[Source records]
★ ★ ★ ★

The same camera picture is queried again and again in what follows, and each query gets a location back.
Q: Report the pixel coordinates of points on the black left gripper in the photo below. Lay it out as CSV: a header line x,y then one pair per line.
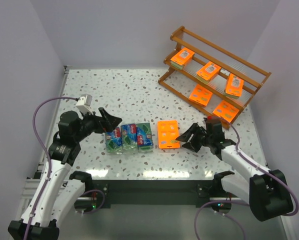
x,y
99,122

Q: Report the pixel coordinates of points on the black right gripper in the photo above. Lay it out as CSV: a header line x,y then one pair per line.
x,y
203,136

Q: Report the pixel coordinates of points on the green sponge pack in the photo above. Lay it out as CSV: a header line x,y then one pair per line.
x,y
144,137

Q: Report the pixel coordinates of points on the orange sponge box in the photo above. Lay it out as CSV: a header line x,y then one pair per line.
x,y
234,86
226,111
208,72
182,58

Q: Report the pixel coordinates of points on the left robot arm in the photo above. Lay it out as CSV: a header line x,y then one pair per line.
x,y
50,205

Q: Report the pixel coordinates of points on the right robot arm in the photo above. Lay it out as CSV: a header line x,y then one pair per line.
x,y
264,190

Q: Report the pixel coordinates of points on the wooden shelf rack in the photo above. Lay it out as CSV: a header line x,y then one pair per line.
x,y
182,82

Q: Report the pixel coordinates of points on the blue sponge pack left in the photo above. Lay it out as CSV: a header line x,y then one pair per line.
x,y
113,141

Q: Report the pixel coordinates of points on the blue sponge pack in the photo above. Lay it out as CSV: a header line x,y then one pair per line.
x,y
113,141
129,137

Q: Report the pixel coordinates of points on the blue sponge pack middle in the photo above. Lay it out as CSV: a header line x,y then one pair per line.
x,y
129,137

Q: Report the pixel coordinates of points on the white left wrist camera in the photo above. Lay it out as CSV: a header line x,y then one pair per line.
x,y
83,104

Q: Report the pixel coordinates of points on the black table base frame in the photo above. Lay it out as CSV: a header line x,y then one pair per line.
x,y
158,192

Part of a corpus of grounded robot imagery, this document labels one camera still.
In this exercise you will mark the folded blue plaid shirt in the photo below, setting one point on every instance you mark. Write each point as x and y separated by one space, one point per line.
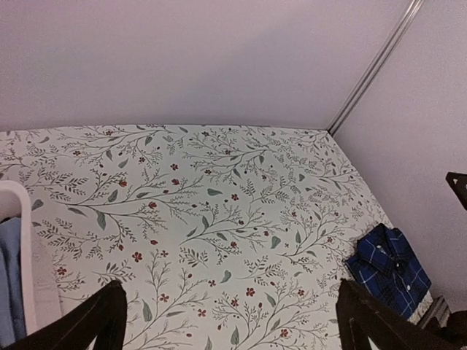
385 265

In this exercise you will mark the light blue shirt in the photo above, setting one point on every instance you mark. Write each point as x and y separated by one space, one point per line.
13 324

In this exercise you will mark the floral patterned table cloth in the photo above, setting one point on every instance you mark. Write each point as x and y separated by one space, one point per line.
224 237

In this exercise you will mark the white plastic bin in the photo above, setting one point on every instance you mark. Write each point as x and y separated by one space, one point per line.
40 293

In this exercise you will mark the right aluminium corner post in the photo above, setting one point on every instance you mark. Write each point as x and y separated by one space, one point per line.
379 60

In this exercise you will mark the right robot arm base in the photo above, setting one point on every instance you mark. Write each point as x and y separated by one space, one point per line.
440 321

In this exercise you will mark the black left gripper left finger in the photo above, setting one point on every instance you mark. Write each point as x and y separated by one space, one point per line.
100 320

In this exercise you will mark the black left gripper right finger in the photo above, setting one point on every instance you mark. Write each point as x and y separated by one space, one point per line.
363 320

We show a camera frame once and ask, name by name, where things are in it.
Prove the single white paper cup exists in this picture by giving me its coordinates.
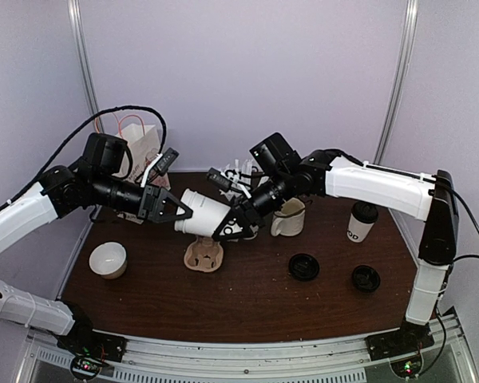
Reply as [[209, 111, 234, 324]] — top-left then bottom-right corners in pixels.
[[346, 210, 376, 243]]

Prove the brown pulp cup carrier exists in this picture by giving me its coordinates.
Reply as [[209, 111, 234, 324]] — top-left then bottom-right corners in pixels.
[[184, 236, 224, 273]]

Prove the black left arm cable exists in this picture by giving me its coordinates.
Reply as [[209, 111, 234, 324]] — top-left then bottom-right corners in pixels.
[[0, 105, 169, 220]]

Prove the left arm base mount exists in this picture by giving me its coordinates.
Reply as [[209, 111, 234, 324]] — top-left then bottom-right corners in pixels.
[[53, 331, 127, 382]]

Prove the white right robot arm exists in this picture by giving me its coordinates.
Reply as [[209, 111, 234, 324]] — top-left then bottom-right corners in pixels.
[[212, 132, 459, 353]]

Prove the black cup lid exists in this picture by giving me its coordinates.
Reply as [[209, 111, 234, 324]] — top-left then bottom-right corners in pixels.
[[351, 201, 378, 224], [288, 253, 320, 282]]

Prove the white ceramic bowl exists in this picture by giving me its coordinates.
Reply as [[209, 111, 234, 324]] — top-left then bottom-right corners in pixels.
[[89, 242, 127, 279]]

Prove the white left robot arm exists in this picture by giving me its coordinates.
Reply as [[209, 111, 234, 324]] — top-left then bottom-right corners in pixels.
[[0, 133, 192, 354]]

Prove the stack of black cup lids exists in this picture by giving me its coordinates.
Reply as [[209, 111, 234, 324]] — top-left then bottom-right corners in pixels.
[[351, 265, 381, 293]]

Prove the cream ceramic mug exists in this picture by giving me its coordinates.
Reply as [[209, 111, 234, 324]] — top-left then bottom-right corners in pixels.
[[270, 198, 306, 237]]

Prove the bundle of wrapped white straws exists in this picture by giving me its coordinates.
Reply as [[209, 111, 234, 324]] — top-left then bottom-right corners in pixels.
[[220, 159, 264, 200]]

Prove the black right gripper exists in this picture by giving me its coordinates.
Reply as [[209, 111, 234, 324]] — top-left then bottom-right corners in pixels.
[[212, 170, 294, 242]]

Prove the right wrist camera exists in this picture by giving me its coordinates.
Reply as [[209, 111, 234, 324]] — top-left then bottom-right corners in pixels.
[[206, 168, 251, 195]]

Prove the white printed paper bag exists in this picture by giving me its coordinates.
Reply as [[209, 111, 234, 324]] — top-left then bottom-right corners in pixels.
[[94, 112, 172, 220]]

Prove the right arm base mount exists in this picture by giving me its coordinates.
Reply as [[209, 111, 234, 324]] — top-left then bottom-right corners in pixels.
[[366, 330, 435, 380]]

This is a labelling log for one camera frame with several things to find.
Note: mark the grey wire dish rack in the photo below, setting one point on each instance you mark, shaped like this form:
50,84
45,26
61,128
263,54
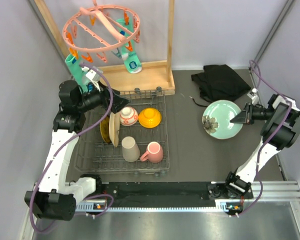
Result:
93,155

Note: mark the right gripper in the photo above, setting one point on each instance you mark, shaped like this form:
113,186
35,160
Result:
245,116

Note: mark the beige bird plate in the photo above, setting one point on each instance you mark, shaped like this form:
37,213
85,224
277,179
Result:
114,128

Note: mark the mint green flower plate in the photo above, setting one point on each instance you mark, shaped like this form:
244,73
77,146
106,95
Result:
216,119

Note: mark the white orange patterned bowl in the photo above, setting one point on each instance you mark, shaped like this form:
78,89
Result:
128,116

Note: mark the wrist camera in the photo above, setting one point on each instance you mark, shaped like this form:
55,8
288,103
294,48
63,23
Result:
253,95
90,75

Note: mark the yellow ribbed bowl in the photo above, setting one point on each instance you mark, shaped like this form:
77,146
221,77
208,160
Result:
149,117

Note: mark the aluminium extrusion rail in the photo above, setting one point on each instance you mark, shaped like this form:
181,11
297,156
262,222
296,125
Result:
266,191

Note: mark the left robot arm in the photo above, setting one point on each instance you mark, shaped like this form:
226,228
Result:
52,198

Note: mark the pink mug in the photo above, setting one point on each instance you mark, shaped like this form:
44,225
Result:
154,153

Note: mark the black cloth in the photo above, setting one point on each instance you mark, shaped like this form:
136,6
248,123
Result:
220,82

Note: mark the pink round clothes hanger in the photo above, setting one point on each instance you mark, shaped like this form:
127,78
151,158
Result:
93,32

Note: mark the yellow patterned small plate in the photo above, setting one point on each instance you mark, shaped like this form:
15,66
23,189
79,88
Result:
104,130

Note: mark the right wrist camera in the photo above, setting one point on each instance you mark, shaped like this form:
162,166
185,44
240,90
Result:
253,95

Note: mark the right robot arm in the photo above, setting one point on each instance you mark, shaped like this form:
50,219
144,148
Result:
280,130

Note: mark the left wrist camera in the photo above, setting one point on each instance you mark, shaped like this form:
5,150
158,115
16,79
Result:
90,75

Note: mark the mint green blue sock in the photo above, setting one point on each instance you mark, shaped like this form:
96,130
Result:
79,74

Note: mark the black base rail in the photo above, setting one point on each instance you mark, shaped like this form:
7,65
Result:
164,194

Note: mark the wooden stand tray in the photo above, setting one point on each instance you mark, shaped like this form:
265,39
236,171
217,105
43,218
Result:
155,75

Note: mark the beige tumbler cup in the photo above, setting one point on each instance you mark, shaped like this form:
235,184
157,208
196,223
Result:
130,149

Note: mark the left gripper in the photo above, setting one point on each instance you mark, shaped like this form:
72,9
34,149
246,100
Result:
118,102

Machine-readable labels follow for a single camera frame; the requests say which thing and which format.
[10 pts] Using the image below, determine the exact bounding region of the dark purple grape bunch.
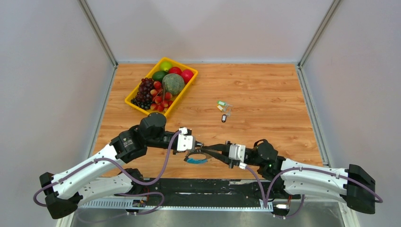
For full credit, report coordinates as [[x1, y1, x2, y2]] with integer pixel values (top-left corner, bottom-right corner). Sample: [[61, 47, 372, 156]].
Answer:
[[131, 78, 154, 110]]

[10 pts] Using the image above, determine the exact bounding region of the green tag key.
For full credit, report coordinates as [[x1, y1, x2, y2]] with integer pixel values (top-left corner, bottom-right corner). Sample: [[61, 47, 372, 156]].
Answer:
[[217, 100, 232, 107]]

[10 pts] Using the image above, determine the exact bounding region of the light green apple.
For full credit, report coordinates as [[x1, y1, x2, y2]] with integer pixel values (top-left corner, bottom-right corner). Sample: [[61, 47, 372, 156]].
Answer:
[[159, 61, 173, 72]]

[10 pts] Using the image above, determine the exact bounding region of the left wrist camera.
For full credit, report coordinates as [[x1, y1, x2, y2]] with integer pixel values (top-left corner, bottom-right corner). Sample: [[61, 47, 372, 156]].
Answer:
[[176, 127, 196, 152]]

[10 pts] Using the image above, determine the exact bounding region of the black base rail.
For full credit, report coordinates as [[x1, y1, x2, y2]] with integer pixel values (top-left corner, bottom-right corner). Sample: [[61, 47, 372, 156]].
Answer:
[[83, 178, 273, 212]]

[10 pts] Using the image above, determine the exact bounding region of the red lychee cluster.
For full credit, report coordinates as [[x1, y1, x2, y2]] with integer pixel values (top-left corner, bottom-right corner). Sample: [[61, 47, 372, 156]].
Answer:
[[150, 81, 173, 112]]

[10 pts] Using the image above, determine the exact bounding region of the pink red fruit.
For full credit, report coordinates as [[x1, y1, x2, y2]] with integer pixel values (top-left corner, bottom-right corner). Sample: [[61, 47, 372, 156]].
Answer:
[[180, 69, 194, 84]]

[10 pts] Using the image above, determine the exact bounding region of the dark green lime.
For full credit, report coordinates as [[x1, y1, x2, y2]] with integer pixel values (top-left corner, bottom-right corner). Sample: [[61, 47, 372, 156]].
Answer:
[[152, 70, 167, 82]]

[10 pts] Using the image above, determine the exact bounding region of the red apple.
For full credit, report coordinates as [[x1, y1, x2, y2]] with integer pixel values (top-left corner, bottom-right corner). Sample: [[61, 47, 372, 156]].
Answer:
[[168, 67, 182, 75]]

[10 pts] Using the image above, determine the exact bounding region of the green netted melon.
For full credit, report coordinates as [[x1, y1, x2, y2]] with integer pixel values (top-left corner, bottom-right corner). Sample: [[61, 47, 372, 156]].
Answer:
[[162, 73, 185, 96]]

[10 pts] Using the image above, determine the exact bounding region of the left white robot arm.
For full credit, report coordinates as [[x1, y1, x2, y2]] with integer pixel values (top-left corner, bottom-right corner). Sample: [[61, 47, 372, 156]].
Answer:
[[34, 113, 203, 219]]

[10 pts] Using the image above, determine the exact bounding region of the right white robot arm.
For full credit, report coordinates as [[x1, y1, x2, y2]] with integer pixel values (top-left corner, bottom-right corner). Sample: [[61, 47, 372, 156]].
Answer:
[[195, 139, 383, 214]]

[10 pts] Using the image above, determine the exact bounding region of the black tag key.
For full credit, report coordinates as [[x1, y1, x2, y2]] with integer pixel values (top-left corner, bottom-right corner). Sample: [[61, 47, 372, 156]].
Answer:
[[221, 113, 230, 123]]

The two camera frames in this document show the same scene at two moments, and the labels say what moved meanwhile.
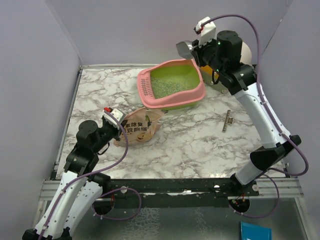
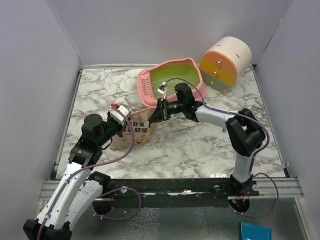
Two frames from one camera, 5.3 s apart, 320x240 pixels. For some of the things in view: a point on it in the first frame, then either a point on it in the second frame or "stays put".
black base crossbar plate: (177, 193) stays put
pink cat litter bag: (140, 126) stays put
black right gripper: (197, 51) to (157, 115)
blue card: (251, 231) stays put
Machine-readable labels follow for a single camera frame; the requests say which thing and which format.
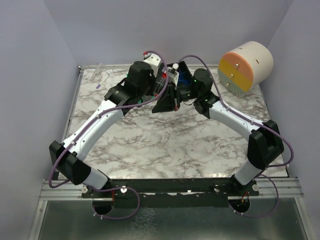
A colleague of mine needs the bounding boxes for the black spool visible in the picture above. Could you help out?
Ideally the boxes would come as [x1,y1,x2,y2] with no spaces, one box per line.
[153,74,166,96]

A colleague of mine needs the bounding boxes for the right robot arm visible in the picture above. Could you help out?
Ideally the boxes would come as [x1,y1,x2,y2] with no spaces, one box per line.
[152,68,284,187]

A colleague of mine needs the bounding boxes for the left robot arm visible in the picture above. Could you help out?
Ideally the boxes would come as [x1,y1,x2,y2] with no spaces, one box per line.
[49,54,164,190]

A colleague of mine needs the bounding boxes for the black plastic bin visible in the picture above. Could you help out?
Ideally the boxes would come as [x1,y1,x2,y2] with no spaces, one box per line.
[177,60,193,86]

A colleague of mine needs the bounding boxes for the purple capped marker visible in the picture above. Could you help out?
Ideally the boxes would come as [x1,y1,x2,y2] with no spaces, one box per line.
[96,74,110,89]

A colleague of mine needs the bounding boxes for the large cylinder drum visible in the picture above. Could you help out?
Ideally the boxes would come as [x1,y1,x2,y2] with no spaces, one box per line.
[218,41,274,96]

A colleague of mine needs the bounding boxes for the blue cable coils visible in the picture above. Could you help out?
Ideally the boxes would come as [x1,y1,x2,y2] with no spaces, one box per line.
[177,71,192,87]

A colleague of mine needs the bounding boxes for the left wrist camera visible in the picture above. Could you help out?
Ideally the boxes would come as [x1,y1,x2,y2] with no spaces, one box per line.
[143,52,162,77]

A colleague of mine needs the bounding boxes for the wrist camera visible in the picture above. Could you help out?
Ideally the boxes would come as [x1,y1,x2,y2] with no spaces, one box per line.
[167,63,179,87]
[143,52,162,77]

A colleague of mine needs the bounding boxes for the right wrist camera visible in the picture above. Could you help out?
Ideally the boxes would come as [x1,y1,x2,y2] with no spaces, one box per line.
[167,63,179,87]

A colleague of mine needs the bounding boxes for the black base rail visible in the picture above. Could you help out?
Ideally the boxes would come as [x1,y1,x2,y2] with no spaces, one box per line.
[82,177,259,209]

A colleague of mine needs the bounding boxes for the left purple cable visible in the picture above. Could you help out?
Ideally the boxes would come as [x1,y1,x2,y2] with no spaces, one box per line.
[47,50,169,221]

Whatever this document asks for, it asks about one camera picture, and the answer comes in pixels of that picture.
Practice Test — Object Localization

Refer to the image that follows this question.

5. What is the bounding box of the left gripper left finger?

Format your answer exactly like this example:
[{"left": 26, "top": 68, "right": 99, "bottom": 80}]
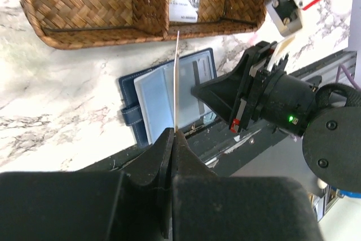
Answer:
[{"left": 76, "top": 127, "right": 175, "bottom": 239}]

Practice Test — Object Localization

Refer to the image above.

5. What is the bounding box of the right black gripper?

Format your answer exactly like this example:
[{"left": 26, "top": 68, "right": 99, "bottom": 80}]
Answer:
[{"left": 191, "top": 41, "right": 319, "bottom": 135}]

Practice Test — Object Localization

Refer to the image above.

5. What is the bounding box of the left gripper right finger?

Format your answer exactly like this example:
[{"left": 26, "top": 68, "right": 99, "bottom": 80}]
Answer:
[{"left": 172, "top": 132, "right": 323, "bottom": 240}]

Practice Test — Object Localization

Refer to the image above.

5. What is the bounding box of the thin white card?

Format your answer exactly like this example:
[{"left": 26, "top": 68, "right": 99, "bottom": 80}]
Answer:
[{"left": 173, "top": 30, "right": 180, "bottom": 132}]

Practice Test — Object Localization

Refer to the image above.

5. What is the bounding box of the blue leather card holder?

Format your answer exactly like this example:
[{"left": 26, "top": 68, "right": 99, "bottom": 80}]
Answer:
[{"left": 118, "top": 48, "right": 217, "bottom": 148}]

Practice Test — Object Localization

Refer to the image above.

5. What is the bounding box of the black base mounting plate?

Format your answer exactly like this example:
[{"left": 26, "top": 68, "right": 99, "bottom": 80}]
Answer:
[{"left": 70, "top": 65, "right": 325, "bottom": 179}]

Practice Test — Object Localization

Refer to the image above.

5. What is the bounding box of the woven brown divided tray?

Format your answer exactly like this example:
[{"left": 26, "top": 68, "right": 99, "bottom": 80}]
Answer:
[{"left": 20, "top": 0, "right": 266, "bottom": 50}]

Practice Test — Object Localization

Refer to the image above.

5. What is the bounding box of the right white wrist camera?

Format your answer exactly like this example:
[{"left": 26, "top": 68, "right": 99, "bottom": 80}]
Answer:
[{"left": 265, "top": 0, "right": 321, "bottom": 38}]

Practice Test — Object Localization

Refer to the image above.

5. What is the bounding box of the aluminium rail frame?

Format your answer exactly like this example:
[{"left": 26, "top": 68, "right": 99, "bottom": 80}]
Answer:
[{"left": 336, "top": 50, "right": 357, "bottom": 82}]

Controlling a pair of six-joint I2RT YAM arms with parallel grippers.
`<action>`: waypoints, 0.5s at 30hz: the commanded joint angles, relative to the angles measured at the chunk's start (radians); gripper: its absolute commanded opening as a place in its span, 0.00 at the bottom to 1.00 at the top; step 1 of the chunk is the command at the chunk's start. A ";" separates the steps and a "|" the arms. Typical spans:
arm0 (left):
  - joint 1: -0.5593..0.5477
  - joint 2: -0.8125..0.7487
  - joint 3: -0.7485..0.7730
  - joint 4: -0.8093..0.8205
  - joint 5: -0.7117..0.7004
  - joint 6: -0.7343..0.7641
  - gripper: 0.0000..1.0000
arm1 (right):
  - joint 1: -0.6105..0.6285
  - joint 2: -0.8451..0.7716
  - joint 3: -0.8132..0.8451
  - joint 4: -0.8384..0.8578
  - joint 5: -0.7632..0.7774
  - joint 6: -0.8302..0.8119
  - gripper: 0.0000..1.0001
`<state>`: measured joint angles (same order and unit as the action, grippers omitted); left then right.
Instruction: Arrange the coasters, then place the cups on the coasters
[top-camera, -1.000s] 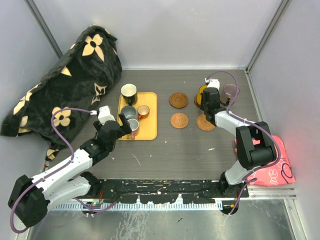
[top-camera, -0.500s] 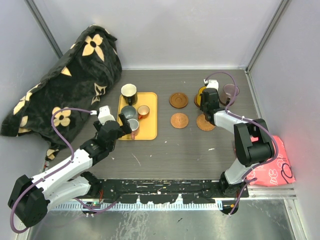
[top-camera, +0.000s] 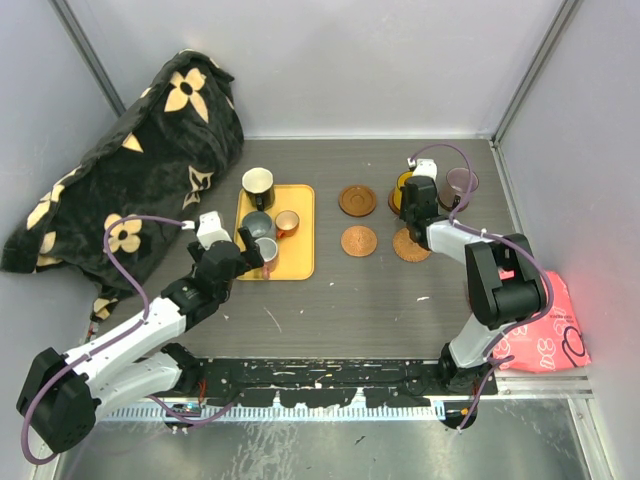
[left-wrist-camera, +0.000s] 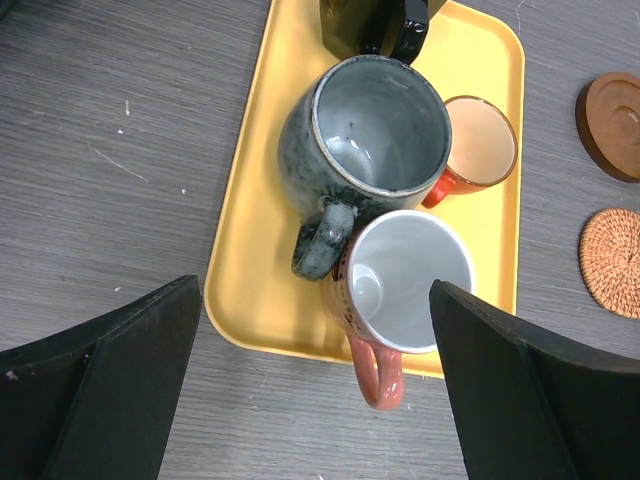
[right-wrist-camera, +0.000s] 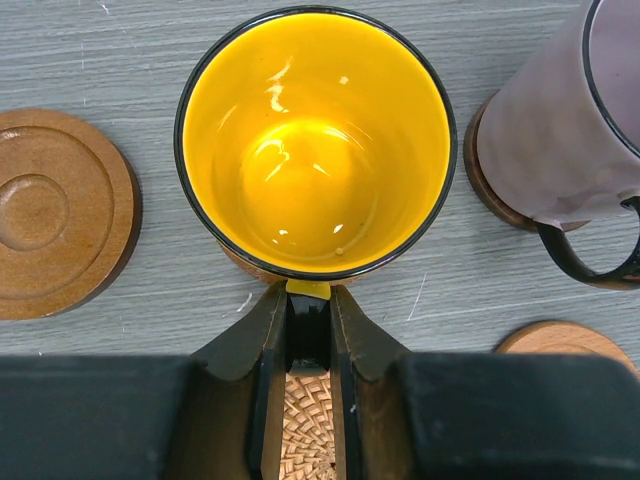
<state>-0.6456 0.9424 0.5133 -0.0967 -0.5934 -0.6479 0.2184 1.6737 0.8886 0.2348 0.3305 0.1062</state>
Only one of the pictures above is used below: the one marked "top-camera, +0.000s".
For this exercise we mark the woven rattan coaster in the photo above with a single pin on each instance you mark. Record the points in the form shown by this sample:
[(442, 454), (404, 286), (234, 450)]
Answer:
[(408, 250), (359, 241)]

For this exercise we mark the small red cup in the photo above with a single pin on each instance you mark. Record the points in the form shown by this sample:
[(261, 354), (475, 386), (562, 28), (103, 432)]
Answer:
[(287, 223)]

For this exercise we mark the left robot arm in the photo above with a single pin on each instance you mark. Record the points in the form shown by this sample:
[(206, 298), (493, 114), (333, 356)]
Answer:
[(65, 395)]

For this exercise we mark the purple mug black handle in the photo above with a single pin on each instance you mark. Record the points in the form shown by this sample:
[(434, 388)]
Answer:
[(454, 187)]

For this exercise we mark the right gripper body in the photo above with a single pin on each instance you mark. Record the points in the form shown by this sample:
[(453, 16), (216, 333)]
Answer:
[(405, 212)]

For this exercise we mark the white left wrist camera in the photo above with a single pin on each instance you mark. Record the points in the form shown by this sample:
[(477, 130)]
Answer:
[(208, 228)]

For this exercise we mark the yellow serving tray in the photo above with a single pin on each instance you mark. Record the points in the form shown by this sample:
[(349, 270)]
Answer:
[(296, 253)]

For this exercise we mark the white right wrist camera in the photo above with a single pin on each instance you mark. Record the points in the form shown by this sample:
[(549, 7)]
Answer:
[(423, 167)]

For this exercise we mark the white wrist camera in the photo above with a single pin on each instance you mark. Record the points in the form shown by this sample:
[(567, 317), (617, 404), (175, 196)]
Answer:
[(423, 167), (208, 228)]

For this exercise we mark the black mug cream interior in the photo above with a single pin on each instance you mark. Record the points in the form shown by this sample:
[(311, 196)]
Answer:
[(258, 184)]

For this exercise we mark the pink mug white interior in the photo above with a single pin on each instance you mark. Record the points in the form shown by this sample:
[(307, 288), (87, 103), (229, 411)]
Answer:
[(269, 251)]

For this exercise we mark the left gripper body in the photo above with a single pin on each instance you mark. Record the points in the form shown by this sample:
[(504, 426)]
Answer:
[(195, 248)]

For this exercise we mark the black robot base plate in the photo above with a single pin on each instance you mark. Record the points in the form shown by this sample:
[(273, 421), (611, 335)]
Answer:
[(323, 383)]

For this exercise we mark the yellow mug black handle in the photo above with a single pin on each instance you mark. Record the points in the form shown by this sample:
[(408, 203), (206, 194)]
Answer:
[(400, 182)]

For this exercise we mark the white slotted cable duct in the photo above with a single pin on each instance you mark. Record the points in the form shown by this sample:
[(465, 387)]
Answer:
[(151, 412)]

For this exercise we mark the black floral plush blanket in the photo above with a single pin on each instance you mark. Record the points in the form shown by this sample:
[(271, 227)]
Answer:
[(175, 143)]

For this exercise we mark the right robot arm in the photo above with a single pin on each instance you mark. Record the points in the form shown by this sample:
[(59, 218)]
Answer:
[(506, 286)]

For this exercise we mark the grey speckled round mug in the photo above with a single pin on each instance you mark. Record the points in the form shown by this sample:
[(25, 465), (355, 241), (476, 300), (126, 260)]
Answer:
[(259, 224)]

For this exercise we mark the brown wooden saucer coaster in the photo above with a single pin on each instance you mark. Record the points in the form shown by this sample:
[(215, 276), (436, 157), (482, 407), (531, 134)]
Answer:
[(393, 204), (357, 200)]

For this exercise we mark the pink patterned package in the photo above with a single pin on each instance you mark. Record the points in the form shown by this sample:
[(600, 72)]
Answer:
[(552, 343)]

★ ★ ★ ★

[Task directions] Among the lines of the data, find every one that holds "woven" and copy it.

[Solution for this exercise]
5. What is the bounding box of the woven brown divided tray?
For this exercise we mark the woven rattan coaster in the photo above with a single pin on each instance you mark. Record the points in the form shown by this sample:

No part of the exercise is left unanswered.